→ ASSIGNMENT
Reproduce the whole listing exactly.

→ DATASET CONTENT
......

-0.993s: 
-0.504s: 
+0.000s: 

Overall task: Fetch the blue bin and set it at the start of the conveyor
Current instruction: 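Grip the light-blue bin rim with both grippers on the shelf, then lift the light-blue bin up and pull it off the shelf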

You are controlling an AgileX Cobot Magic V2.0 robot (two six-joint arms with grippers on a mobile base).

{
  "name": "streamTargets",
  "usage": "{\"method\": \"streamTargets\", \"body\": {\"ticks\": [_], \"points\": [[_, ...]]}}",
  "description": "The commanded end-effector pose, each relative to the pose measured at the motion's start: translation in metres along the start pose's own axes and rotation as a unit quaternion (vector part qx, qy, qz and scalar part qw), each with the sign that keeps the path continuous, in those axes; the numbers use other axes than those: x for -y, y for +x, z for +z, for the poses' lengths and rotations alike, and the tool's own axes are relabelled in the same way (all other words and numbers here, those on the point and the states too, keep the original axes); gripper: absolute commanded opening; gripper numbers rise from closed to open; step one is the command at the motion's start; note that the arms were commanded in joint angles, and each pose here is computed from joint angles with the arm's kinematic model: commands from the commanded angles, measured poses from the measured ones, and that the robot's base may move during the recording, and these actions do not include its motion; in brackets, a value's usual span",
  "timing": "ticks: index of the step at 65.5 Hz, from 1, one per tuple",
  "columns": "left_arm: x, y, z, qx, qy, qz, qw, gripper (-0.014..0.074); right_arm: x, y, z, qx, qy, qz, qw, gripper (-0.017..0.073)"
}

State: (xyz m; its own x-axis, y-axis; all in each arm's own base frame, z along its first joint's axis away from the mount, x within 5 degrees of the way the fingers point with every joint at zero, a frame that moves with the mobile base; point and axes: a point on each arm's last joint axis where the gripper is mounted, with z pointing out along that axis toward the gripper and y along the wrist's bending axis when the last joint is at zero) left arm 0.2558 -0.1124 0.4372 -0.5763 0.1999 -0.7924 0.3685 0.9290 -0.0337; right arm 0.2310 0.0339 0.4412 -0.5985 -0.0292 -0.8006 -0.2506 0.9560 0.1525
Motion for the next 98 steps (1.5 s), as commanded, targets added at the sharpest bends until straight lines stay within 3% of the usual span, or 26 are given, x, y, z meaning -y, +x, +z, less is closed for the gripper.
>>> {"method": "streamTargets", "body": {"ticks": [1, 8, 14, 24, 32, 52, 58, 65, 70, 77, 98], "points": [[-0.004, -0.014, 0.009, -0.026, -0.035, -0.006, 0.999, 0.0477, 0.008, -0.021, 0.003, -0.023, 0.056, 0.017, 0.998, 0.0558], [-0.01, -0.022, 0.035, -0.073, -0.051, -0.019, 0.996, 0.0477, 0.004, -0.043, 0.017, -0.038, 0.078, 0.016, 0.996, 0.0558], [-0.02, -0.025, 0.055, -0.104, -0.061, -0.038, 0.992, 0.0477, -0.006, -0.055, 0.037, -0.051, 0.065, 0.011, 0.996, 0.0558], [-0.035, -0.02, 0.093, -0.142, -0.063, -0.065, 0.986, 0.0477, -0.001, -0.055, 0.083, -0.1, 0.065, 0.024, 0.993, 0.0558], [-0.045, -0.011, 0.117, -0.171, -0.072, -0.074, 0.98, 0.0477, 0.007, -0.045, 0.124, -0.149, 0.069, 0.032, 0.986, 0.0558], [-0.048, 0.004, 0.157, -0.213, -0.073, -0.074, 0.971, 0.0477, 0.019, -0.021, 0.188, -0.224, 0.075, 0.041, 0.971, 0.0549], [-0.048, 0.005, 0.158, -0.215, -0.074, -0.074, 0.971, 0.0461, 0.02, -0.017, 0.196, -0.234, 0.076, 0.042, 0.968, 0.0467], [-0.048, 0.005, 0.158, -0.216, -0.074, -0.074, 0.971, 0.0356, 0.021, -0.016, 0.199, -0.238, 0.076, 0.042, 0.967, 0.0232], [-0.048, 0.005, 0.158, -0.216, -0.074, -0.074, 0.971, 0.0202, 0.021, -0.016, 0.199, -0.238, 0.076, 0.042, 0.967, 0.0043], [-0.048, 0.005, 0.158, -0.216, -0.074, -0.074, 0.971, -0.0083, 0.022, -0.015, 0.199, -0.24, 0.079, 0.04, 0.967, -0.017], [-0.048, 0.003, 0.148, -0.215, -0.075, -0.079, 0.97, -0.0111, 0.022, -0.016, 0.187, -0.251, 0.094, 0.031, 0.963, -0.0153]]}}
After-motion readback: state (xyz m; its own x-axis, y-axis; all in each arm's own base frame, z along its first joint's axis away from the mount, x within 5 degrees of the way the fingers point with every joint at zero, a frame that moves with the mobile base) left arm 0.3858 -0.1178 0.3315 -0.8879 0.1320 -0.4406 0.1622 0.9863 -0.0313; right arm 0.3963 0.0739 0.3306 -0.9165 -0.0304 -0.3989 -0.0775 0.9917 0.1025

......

→ EXERCISE SOLUTION
-0.993s: 
-0.504s: 
+0.000s: 

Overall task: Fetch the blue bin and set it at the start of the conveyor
Current instruction: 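Grip the light-blue bin rim with both grippers on the shelf, then lift the light-blue bin up and pull it off the shelf
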
You are controlling an AgileX Cobot Magic V2.0 robot (two six-joint arms with grippers on a mobile base).

{
  "name": "streamTargets",
  "usage": "{\"method\": \"streamTargets\", \"body\": {\"ticks\": [_], \"points\": [[_, ...]]}}",
  "description": "The commanded end-effector pose, each relative to the pose measured at the motion's start: translation in metres along the start pose's own axes and rotation as a unit quaternion (vector part qx, qy, qz and scalar part qw), each with the sign that keeps the path continuous, in those axes; the numbers use other axes than those: x for -y, y for +x, z for +z, for the poses' lengths and rotations alike, and the tool's own axes are relabelled in the same way (all other words and numbers here, those on the point and the states too, keep the original axes); gripper: absolute commanded opening; gripper numbers rise from closed to open; step one is the command at the motion's start; note that the arms were commanded in joint angles, and each pose here is computed from joint angles with the arm's kinematic model: commands from the commanded angles, measured poses from the measured ones, and that the robot's base may move during the recording, and these actions do not include its motion; in brackets, a value's usual span",
  "timing": "ticks: index of the step at 65.5 Hz, from 1, one per tuple",
  "columns": "left_arm: x, y, z, qx, qy, qz, qw, gripper (-0.014..0.074); right_arm: x, y, z, qx, qy, qz, qw, gripper (-0.017..0.073)"
}

State: (xyz m; its own x-axis, y-axis; all in each arm's own base frame, z along its first joint's axis away from the mount, x within 5 degrees of the way the fingers point with every joint at zero, a frame that moves with the mobile base; point and axes: a point on each arm's last joint axis where the gripper is mounted, with z pointing out along that axis toward the gripper and y along the wrist's bending axis when the last joint is at zero) left arm 0.2558 -0.1124 0.4372 -0.5763 0.1999 -0.7924 0.3685 0.9290 -0.0337; right arm 0.2310 0.0339 0.4412 -0.5985 -0.0292 -0.8006 -0.2506 0.9560 0.1525
Motion for the next 98 steps (1.5 s), as commanded, targets added at the sharpest bends until straight lines stay within 3% of the usual span, or 26 are given, x, y, z meaning -y, +x, +z, less is closed for the gripper.
>>> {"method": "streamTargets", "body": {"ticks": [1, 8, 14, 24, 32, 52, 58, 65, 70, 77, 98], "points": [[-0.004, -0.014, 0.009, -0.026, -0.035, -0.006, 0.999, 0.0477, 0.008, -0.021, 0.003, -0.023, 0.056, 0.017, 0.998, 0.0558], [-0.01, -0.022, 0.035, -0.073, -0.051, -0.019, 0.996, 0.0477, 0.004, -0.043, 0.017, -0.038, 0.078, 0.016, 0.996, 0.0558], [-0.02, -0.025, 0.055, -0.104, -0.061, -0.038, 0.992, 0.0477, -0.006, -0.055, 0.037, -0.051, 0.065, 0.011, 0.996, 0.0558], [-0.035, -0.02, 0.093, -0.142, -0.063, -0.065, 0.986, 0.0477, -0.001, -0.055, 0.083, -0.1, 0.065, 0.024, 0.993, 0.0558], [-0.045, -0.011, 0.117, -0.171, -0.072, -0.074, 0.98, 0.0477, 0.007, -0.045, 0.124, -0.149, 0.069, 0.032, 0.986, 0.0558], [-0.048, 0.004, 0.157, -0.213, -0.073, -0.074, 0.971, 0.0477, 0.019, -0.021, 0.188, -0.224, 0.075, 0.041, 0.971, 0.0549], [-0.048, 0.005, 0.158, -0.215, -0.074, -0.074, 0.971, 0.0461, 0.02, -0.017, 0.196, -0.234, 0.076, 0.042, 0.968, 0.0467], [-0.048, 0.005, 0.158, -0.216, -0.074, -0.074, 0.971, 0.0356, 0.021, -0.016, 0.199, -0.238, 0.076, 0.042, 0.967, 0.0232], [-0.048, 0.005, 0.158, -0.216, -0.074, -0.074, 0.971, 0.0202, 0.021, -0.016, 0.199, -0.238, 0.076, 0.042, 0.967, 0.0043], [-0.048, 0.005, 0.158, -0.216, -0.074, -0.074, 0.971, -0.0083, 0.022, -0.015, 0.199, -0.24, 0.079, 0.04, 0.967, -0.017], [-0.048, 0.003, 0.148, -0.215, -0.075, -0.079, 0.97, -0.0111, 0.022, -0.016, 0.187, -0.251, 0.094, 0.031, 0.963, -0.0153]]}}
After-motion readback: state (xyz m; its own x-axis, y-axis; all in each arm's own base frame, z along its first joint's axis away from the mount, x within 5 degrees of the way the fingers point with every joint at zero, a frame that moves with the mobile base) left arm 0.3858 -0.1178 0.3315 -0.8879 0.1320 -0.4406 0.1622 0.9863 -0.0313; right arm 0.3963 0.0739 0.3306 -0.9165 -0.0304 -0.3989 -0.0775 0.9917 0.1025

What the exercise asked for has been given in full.